KPMG Australia’s Mutuals industry review 2018 found that overall operating profit before tax grew by 4.6% to $634.8million, whereas in 2017 it had seen a drop of 4.3%.
The mutual banks’ balance sheets saw a much slower growth, going up 5.6% to $8.9billion compared to the 7.3% increase it saw the year before.
Ian Pollari, national head of banking for KPMG Australia, said, “The 2018 financial year saw the mutuals record slower growth compared to previous years in a challenging operating environment for the banking industry as a whole.
“In the face of industry-wide headwinds, the mutuals continue to perform strongly and looking ahead will seek to differentiate the home loan experience through better member service and mobile product offerings, underpinned by investment in digital technology.”
Residential lending continued to grow, although this too saw a slower growth than previously. There was a 6.6% growth in residential lending to $89.5b, compared to a 10.4% growth in 2017.
Deposits increased by 5% in 2018 to $91.9b, but had risen by 10.8% the year previously.
KPMG said the mutuals’ continued growth was underpinned by their continued efforts to streamline operations and invest in technology.
While the mutual banks did increase their technology spend by 5.7% to $182.9m, it was a smaller jump compared to 2017’s 16.4% increase.
Brendan Twining, KPMG national sector leader, mutuals, said, “Going forward, mutuals must continue to take ownership of their customer advocacy and branding efforts and own the trust narrative through their interactions with all stakeholders.
“The success of the mutual sector lies in their ability to retain their strong branding as ‘community focused’ and providing clear solutions that are aligned to members’ interests.”

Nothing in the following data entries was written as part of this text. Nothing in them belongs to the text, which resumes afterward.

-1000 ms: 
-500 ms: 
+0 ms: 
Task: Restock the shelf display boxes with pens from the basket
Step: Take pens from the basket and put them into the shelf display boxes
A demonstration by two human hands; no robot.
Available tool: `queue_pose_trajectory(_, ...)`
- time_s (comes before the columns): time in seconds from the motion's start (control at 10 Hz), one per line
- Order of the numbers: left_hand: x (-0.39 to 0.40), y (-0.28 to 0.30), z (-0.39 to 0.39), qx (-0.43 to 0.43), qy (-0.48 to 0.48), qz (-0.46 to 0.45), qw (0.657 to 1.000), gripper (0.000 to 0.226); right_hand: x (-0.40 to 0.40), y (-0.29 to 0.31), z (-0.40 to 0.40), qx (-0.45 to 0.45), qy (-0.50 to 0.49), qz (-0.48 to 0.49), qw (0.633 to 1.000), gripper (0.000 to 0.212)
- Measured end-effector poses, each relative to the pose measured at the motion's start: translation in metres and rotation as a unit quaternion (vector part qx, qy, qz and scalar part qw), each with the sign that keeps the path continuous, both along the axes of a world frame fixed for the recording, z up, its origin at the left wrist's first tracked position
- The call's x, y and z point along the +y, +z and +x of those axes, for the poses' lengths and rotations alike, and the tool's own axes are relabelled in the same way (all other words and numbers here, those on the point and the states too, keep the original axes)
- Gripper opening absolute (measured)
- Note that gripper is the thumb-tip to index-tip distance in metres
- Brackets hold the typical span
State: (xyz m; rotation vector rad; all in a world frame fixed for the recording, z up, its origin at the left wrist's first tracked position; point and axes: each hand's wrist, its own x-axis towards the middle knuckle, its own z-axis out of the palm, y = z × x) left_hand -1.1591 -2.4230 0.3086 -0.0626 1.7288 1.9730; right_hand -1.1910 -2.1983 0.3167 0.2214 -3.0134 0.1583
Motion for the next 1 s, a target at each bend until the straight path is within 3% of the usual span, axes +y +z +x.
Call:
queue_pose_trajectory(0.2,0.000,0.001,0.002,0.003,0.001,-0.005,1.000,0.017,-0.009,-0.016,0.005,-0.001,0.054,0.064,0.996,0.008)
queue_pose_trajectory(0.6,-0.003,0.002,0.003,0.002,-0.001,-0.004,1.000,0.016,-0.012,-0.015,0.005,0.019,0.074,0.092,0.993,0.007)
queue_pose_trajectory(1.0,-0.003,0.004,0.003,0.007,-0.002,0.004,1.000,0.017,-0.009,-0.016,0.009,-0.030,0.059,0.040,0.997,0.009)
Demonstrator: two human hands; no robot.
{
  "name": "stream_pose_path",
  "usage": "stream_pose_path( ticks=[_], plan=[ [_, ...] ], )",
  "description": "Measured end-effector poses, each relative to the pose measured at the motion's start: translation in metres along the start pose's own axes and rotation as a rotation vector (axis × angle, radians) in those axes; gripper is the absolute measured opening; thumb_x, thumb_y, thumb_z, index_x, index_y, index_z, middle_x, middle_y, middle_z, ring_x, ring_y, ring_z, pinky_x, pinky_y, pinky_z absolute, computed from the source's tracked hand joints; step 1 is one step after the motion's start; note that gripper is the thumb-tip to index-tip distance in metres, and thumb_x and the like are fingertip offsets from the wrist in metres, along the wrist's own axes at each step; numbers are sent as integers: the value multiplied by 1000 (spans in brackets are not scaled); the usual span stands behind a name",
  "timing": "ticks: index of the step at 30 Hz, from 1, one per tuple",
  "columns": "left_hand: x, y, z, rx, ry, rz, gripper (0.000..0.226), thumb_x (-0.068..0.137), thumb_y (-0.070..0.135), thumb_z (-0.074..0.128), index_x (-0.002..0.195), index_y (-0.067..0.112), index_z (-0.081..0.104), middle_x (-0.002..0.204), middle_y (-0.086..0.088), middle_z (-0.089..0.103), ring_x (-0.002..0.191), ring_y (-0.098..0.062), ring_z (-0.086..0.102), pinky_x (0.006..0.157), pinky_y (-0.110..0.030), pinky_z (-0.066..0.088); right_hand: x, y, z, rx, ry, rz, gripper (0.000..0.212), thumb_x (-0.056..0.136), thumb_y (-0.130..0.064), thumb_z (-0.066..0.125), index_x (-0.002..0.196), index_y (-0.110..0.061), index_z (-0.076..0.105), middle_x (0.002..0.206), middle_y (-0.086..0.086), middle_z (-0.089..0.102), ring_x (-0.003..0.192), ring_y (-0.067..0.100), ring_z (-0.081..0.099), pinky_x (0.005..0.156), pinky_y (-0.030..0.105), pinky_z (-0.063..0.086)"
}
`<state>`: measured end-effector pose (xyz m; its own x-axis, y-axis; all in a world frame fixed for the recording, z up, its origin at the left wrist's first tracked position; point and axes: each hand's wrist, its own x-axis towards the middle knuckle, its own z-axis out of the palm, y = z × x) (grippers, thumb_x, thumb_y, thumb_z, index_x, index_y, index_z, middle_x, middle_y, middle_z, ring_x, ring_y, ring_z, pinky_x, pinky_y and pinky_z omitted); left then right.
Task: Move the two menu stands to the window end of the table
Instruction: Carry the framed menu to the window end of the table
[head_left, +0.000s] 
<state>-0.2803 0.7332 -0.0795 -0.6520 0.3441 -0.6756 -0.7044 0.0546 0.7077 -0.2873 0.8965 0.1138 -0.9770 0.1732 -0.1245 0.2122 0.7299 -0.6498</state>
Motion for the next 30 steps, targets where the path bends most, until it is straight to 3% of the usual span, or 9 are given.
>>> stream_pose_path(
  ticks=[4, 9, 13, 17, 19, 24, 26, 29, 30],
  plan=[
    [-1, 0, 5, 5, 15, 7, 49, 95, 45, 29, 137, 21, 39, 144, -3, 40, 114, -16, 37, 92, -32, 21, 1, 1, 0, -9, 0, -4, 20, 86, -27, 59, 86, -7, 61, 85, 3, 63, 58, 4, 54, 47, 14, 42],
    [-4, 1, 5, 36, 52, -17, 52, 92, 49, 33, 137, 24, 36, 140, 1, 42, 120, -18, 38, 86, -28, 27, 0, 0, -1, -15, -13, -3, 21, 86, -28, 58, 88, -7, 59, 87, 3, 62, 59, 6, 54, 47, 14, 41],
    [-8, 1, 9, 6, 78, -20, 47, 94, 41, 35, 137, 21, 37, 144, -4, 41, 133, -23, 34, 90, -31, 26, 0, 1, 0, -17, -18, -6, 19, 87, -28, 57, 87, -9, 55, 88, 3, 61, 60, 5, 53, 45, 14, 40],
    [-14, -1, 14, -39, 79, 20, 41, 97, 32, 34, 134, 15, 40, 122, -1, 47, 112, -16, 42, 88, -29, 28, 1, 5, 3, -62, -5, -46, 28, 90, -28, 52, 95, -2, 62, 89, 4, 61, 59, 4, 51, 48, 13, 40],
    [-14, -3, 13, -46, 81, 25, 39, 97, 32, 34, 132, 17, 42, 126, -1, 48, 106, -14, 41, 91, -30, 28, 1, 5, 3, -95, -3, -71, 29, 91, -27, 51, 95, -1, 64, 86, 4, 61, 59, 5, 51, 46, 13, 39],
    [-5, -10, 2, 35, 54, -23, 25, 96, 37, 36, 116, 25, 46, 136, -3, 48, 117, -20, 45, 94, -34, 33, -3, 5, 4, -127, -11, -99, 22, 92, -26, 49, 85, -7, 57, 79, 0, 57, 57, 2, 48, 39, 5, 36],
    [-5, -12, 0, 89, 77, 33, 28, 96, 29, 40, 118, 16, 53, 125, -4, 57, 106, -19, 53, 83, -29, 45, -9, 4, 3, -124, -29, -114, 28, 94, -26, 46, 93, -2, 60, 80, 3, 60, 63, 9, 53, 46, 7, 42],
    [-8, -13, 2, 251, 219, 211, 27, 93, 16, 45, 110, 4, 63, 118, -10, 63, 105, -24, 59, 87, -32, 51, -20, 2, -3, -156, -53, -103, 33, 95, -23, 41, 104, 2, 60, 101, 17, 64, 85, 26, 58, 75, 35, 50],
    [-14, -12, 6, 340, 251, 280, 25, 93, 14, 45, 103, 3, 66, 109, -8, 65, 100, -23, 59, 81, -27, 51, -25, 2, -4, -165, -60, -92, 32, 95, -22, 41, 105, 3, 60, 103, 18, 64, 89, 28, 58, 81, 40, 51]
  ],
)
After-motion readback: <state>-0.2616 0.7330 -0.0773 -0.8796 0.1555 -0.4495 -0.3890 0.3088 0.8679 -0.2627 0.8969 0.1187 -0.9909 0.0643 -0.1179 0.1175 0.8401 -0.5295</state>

The Customer Owned Banking Association welcomed the report “in a tough business environment”.
COBA CEO Michael Lawrence said, “As customer-owned institutions, mutual banks, credit unions and building societies have always existed to put people before profits.
“We are not trying to squeeze our customers to please shareholders. Our model does not make us immune from trust issues but it certainly gives us an advantage on our shareholder-return focused competitors.”
The report identified growing uncertainty around the regulatory environment due to the Royal Commission with respondents raising concerns about the potential for increased regulatory burden and a lack of proportionality in regulation.
Lawrence added, “There are significant dangers of a ‘broad brush’ approach to banking regulation.
“Regulatory responses to the Royal Commission must recognise that if the same regulatory proposal is indiscriminately applied to all institutions, then it could harm smaller entities’ capacity to compete against major banks.”